Difficulties in the management of ideation processes result from the scarcity of developed supporting instruments. Despite the rapid development of information and communication technologies (in particular search engines and computer databases), which significantly improves the process of searching for information, the actual emergence of an idea is still considered mainly an uncontrolled ad-hoc process [7]. In contrast, in the final stages, the engineers have many supporting tools for prototyping, such as CAD/CAE systems.
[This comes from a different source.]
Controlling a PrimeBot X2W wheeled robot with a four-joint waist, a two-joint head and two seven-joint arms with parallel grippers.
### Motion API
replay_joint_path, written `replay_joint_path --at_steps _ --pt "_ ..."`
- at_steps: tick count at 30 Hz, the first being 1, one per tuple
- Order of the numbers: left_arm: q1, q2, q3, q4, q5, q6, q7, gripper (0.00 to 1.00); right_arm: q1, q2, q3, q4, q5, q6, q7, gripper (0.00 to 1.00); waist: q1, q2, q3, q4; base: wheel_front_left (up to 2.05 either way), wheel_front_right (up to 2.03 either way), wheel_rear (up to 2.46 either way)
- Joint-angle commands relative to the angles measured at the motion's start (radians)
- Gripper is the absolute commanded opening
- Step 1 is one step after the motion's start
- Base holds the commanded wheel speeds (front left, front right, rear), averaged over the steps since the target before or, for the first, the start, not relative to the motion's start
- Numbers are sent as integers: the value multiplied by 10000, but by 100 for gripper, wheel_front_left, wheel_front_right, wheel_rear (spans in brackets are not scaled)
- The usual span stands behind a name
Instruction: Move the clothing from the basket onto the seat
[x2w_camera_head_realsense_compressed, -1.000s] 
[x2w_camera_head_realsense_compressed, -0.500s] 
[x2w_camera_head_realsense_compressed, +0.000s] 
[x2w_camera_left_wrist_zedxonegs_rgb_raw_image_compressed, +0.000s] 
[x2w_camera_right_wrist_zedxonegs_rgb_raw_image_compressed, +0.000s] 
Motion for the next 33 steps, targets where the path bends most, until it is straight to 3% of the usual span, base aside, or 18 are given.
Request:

Idea generation sessions tend to be performed in groups rather than by individuals. Therefore, it is possible to identify a clear need to develop tools to facilitate the process of creating ideas. Innovation management tools are of interest to both companies and researchers. The objectives of innovation management are evolving: it is no longer about introducing innovations by an individual enterprise but about the transformation of innovations in an open model. Innovation has also ceased to be the result of a sequential process [8]. The new model has become a model that is comprised of one leader but is based on feedback from research activities of various companies. The researchers distinguish three models of innovation management, that is, a model of sustainable activities, network model, and a triple helix model [9, 10, 11].

  1. The model of sustainable activities of the organisation was developed by the Japanese in the 1980s. In this model, various functional units of the company carried out simultaneous activities for the purpose of innovation development.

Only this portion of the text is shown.